Westport Film Club’s spring season kicks off on Wednesday, February 6, with a screening of the French film ‘Untouchable’.
Nine weeks after its release in France on November 2, 2011, ‘Untouchable’ became the the country’s second-biggest box-office hit. Based on a true story, it explores the unlikely friendship between millionaire paraplegic Philippe and his ex-prisoner carer Driss, played by François Cluzet and Omar Sy, respectively.
The film deals with hard-hitting themes, such as class, race, poverty and disability, but it manages to retain an optimistic outlook and offers plenty of laughs along the way. Despite the fact that the humour is largely built on social and racial stereotypes (Philippe is conservative, listens to classical music and enjoys the opera, while Driss is impulsive, flirtatious and dances to Kool & The Gang and Earth, Wind & Fire), ‘Untouchable’ is ultimately a film about friendship.

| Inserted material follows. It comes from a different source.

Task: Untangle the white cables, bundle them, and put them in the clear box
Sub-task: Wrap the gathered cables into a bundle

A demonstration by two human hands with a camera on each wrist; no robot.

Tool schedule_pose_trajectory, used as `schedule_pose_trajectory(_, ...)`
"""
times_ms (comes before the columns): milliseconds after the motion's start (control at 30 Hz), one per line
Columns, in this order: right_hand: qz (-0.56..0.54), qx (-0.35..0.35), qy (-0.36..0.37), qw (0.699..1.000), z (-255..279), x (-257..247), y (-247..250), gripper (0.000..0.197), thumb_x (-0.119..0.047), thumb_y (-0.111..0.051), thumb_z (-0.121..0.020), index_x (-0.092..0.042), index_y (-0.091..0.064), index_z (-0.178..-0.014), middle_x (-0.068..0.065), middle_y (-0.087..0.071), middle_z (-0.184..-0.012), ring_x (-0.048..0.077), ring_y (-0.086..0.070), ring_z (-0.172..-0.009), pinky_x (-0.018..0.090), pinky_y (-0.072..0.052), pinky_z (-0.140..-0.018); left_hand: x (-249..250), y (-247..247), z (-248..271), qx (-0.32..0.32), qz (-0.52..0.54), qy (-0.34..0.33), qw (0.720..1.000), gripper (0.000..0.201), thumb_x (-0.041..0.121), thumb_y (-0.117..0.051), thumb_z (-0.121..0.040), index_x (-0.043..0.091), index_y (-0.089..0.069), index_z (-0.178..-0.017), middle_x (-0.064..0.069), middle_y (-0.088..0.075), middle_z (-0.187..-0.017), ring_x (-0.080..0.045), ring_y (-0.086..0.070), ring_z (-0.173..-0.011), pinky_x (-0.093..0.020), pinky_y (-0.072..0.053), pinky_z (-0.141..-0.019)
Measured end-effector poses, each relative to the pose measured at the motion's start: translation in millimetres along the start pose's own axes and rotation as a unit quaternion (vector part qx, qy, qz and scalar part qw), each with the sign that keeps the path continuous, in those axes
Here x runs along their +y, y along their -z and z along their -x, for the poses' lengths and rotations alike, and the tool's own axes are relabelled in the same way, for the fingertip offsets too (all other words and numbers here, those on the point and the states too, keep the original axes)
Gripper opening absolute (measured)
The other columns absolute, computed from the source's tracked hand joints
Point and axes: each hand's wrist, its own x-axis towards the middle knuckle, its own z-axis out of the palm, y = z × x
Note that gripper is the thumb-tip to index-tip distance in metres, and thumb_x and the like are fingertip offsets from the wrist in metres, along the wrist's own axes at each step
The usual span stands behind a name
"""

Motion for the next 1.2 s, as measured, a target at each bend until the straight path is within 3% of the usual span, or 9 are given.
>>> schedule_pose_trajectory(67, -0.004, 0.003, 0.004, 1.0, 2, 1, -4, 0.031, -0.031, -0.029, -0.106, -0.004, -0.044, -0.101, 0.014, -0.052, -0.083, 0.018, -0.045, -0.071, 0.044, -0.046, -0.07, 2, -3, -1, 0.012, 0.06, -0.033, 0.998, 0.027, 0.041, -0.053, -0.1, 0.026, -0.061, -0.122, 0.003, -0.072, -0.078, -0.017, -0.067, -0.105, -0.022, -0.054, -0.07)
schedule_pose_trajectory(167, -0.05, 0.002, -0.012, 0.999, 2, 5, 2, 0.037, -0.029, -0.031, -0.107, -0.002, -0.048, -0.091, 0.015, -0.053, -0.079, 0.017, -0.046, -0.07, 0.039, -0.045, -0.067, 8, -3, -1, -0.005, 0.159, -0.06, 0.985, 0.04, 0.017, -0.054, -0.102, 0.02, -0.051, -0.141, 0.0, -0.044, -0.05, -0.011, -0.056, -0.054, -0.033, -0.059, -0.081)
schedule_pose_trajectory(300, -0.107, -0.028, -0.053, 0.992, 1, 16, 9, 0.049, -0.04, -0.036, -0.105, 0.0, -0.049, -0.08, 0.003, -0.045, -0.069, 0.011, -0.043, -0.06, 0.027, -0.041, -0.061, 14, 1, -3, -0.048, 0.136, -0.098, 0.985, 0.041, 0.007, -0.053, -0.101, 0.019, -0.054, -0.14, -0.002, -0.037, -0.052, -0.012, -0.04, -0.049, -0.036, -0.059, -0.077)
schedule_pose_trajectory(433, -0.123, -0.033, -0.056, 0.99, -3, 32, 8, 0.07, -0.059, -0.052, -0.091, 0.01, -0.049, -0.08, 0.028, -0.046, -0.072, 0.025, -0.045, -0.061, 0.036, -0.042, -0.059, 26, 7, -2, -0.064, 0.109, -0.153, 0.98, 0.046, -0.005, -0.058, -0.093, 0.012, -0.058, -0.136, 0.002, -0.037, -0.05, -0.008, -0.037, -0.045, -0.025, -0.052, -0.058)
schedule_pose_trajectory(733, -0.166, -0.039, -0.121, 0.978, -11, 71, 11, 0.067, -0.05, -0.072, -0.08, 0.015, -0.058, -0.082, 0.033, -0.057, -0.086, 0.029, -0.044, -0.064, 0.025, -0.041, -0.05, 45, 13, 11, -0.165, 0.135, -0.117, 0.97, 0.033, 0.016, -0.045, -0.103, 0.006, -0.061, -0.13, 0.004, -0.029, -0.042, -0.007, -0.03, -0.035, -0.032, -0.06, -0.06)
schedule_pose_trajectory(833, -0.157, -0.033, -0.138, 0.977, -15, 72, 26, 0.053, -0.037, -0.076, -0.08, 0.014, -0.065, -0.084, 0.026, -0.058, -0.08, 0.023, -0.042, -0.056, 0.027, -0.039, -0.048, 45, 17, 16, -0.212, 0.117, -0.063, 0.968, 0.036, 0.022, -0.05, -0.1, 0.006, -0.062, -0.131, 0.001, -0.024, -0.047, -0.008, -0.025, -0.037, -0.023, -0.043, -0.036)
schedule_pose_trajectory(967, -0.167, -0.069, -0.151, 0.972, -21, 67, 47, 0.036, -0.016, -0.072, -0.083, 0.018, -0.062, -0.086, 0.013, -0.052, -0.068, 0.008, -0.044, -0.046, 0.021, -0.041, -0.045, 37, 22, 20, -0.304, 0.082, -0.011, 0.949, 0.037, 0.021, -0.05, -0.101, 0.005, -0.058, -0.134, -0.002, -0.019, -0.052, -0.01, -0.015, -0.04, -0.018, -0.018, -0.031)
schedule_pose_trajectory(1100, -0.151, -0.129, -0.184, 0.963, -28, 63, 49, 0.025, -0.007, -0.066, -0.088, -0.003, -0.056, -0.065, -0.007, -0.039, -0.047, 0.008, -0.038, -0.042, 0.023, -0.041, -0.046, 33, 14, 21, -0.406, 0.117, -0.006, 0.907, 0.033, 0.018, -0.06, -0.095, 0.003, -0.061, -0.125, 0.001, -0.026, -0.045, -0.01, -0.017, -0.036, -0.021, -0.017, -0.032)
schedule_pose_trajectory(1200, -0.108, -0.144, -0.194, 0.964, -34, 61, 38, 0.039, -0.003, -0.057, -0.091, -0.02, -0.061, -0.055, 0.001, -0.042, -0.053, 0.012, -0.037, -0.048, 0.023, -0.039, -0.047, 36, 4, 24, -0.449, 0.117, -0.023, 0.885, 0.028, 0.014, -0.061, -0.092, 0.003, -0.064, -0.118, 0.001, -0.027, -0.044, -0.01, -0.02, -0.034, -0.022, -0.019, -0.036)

Indeed it is Driss and Philippe’s friendship that enables each of their characters to flourish, enhancing and enriching both of their previously otherwise-mundane lives.
Philippe, a widower paralysed from the neck down after a paragliding accident, admits that his ‘real handicap is living without love’. Through his companionship with Driss, who never pities him, Philippe slowly learns to acknowledge his loneliness, opens up and starts to enjoy himself and his life once more. Both characters serve to teach each other important life lessons, broadening not only their minds, but also their horizons.
Driss comes from an impoverished area which looks cold and bleak in contrast to Philippe’s polished and luxurious mansion, where, away from drugs, violence and poverty he catches a glimpse of what life is like on the other side. He is introduced to modern art, opera and even takes up painting, discovering he is quite good at it. Throughout the course of the film, both Philippe’s and Driss’s comfort zones and ideals are challenged, helping them to gain knowledge, friendship and a new perspective on life.
The film’s huge success overseas and in France can undoubtedly be attributed to the remarkable performances of both François Cluzet and Omar Sy, who bring warmth and compassion to their occasionally clichéd characterisations. The result is an uplifting and thoroughly enjoyable discovery of a friendship that however unlikely, is nonetheless charming and inspirational.
Rachel Maguire is a member of Westport Film Club. ‘Untouchable’ will be screened at Westport Cineplex on Wednesday, February 6, at 8.45pm. Everybody welcome; tickets to each film for non-members are €10.